> Exercise directions: Please output exactly the run of lines that starts at the line with "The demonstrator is" and ends at the last line of the records below.

Provided information Block Start

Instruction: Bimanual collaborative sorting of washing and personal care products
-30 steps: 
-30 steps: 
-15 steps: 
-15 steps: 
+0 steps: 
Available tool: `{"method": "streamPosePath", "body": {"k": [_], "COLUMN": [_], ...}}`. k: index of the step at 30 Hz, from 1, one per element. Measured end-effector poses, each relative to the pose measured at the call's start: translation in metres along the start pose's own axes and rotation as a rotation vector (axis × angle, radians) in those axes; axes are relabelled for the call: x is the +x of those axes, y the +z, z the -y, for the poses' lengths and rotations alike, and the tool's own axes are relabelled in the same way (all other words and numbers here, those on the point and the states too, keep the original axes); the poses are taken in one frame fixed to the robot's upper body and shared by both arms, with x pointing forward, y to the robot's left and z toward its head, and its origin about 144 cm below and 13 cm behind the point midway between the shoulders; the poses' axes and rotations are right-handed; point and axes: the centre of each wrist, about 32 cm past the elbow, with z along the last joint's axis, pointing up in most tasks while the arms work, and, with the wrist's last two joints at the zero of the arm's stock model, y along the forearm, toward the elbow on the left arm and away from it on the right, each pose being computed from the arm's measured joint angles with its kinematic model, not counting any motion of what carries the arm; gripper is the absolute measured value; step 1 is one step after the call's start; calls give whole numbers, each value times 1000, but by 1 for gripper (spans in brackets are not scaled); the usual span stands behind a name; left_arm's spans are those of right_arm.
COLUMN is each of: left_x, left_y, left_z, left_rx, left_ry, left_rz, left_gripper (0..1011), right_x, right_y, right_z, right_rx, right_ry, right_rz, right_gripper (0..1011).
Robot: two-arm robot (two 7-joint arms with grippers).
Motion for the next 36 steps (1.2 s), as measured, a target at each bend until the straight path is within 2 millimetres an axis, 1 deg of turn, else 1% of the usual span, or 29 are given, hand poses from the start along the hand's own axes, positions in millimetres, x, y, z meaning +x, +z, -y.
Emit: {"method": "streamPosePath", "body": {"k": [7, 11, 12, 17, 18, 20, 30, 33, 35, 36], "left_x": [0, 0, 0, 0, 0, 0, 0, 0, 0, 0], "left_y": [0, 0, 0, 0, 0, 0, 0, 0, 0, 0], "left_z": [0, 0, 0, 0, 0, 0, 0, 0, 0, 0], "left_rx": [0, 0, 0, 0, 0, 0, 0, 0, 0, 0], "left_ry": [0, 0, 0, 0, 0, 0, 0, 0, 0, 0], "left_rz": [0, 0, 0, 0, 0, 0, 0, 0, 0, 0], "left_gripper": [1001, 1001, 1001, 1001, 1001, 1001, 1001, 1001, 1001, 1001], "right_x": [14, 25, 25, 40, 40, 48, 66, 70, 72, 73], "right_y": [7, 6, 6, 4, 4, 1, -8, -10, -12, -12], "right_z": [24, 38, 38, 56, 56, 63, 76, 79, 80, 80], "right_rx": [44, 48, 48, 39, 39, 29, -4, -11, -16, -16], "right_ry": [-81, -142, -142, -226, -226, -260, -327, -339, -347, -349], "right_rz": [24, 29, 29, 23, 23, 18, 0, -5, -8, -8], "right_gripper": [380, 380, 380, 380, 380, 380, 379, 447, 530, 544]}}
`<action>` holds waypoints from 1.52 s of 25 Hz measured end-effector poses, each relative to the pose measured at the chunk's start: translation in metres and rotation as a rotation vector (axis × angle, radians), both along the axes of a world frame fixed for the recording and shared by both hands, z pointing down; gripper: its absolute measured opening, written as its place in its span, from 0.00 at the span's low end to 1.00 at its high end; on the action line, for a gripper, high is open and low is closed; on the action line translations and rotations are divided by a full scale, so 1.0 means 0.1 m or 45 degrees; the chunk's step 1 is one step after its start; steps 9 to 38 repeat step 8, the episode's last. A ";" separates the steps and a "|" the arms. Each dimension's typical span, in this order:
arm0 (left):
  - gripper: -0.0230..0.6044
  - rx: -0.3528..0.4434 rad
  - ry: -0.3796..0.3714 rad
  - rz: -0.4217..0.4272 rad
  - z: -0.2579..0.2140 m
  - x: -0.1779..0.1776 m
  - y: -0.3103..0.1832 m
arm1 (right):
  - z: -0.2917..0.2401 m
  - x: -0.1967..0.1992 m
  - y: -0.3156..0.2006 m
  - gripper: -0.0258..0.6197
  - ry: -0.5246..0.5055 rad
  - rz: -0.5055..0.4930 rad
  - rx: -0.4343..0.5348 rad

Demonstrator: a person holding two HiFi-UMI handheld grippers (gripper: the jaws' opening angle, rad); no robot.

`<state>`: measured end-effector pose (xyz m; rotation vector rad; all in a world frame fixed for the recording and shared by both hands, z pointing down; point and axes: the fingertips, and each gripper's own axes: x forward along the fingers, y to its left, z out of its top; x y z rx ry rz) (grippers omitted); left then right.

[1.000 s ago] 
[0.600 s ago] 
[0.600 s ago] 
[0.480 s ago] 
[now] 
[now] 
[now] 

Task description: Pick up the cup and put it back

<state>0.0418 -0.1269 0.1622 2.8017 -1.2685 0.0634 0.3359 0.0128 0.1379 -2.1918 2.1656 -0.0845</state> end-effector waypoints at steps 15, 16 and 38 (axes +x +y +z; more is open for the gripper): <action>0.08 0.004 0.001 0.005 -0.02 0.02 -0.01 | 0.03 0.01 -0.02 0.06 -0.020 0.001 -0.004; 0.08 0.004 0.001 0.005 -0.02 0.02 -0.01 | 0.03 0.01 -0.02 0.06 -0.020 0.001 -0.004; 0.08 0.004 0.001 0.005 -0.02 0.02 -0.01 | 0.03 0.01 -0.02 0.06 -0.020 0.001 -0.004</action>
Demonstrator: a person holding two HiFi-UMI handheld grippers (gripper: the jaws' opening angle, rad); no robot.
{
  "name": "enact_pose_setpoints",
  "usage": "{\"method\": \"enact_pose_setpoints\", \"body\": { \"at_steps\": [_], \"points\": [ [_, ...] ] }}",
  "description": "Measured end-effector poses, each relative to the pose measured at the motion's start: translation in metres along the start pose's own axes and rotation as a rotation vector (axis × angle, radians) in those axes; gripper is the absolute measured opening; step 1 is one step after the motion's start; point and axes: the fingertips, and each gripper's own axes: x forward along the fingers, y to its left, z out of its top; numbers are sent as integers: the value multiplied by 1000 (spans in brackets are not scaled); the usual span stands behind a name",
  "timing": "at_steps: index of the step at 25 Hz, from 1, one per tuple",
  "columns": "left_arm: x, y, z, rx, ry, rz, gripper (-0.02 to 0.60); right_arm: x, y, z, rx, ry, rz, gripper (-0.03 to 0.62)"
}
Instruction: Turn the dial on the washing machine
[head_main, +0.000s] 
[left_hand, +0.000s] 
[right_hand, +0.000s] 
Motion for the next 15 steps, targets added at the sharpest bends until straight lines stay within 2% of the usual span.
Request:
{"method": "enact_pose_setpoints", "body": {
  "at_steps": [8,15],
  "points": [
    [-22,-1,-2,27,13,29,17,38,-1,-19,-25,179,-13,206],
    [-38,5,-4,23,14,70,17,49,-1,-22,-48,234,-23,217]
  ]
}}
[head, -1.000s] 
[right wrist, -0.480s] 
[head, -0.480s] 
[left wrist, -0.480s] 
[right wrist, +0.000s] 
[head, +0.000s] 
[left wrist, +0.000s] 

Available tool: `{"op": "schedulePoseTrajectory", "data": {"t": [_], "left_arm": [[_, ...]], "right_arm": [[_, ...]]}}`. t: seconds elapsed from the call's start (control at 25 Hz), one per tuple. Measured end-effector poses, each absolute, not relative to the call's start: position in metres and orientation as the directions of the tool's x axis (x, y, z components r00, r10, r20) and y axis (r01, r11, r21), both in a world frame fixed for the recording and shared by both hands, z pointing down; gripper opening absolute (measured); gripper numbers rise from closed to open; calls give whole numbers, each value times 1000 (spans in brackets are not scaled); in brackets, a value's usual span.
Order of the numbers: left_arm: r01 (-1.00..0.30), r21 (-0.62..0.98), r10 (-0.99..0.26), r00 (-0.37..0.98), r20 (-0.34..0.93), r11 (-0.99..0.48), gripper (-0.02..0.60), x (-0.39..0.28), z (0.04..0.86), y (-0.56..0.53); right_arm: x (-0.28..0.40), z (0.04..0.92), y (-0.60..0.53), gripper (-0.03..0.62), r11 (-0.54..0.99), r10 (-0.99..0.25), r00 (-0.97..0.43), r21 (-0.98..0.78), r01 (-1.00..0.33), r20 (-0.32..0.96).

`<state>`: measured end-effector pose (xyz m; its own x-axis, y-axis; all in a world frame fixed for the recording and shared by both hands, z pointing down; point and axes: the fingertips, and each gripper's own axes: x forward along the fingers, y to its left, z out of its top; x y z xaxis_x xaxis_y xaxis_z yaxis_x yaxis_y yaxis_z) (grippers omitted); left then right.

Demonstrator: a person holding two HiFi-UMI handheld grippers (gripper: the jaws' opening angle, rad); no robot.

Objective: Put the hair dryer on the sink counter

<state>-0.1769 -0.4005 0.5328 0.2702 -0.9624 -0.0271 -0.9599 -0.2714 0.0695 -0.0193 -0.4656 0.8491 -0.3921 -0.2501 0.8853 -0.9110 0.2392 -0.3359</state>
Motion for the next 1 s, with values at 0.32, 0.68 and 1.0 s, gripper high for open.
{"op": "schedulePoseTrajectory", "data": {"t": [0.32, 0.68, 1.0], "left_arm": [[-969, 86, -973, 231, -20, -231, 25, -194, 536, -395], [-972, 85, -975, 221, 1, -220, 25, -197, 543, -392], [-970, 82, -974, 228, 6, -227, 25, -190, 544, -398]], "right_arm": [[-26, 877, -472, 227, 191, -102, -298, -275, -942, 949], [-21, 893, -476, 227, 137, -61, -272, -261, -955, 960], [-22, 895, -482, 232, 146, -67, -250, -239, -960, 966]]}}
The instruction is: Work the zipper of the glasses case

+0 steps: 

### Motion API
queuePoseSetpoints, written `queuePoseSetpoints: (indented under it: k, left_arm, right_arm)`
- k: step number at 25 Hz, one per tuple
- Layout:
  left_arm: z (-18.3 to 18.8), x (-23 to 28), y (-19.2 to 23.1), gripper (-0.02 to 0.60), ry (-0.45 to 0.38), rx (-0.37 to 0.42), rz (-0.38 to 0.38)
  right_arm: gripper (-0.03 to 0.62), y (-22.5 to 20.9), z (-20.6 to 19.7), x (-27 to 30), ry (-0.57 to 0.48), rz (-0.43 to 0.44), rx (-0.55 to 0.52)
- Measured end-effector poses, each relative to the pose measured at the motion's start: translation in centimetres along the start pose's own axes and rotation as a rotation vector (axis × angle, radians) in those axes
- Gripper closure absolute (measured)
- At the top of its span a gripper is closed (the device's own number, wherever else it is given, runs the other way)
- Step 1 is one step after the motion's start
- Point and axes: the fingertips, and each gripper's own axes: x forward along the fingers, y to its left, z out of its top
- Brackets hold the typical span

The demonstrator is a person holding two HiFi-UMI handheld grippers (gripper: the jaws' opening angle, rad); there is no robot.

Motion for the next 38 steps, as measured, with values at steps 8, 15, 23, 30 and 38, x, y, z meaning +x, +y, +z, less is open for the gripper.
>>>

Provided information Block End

> Solution for this task:
The demonstrator is a person holding two HiFi-UMI handheld grippers (gripper: the jaws' opening angle, rad); there is no robot.

Motion for the next 38 steps, as measured, with values at steps 8, 15, 23, 30 and 38, x, y, z meaning +x, +y, +z, less is open for the gripper.
>>>

This concludes the exercise.